-- Instructions to follow --
Leave out pictures; repeat exactly the lines from the "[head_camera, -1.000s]" line through the last of the data below.

::: Data section

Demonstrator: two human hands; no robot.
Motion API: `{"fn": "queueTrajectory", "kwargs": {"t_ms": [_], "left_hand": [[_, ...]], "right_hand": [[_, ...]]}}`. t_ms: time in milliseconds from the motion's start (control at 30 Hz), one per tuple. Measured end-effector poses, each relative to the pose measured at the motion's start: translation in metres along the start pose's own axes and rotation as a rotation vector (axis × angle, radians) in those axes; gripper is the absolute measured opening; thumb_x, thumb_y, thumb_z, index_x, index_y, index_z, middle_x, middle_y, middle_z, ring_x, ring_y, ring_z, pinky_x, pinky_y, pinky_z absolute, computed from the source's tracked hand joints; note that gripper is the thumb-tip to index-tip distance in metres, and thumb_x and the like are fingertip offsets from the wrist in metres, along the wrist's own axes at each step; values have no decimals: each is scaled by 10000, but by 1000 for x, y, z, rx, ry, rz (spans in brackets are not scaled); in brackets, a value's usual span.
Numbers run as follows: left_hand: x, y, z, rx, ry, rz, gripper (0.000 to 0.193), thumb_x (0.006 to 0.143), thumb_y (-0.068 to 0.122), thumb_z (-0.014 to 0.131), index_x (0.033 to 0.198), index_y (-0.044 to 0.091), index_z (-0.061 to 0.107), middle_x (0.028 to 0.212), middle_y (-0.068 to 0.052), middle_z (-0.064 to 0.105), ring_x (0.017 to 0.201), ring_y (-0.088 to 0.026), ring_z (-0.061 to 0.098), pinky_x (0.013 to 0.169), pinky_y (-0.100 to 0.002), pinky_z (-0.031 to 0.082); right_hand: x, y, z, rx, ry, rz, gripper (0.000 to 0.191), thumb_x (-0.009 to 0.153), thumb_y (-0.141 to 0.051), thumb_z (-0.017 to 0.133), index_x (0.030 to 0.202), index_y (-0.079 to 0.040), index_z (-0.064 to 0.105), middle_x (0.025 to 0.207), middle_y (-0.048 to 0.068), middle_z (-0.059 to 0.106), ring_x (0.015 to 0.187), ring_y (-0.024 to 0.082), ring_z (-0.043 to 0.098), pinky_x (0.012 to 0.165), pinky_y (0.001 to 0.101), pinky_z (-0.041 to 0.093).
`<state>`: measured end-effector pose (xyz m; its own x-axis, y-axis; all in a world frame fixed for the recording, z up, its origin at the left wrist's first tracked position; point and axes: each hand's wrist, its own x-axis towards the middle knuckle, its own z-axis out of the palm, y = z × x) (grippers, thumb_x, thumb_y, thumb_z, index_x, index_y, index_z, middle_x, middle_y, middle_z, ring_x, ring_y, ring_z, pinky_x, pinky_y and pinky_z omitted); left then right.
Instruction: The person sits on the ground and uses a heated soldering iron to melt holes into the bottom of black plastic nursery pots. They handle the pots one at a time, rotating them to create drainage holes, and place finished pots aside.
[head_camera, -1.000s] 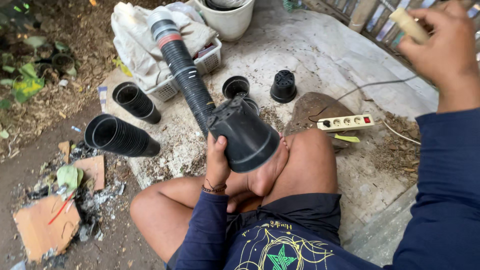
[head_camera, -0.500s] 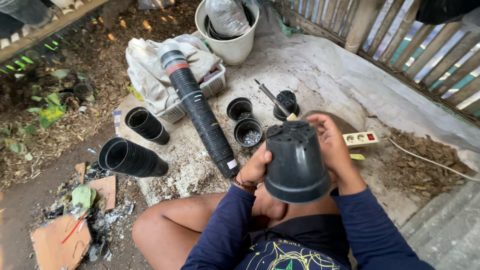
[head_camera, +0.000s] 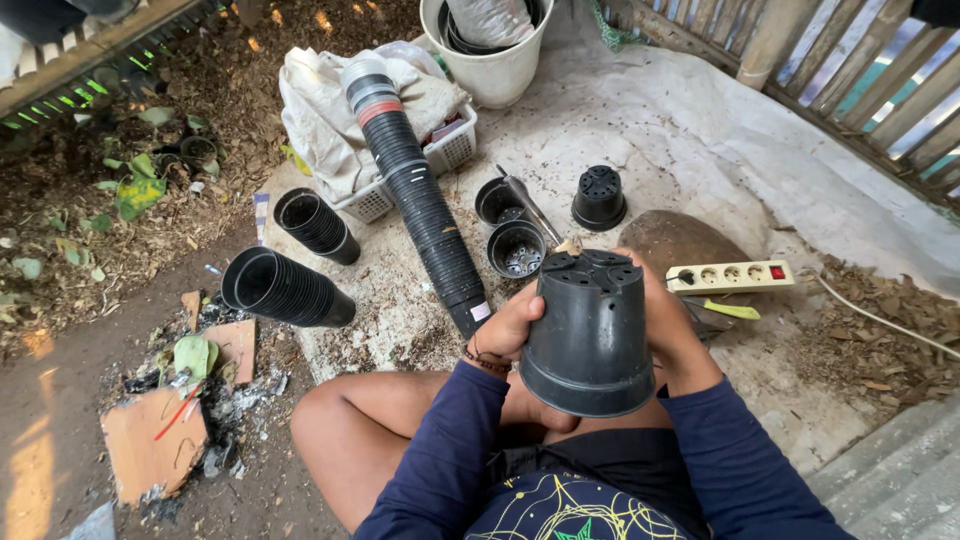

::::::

-- Answer to this problem --
[head_camera, -1.000s] 
[head_camera, -0.500s] 
[head_camera, +0.000s] 

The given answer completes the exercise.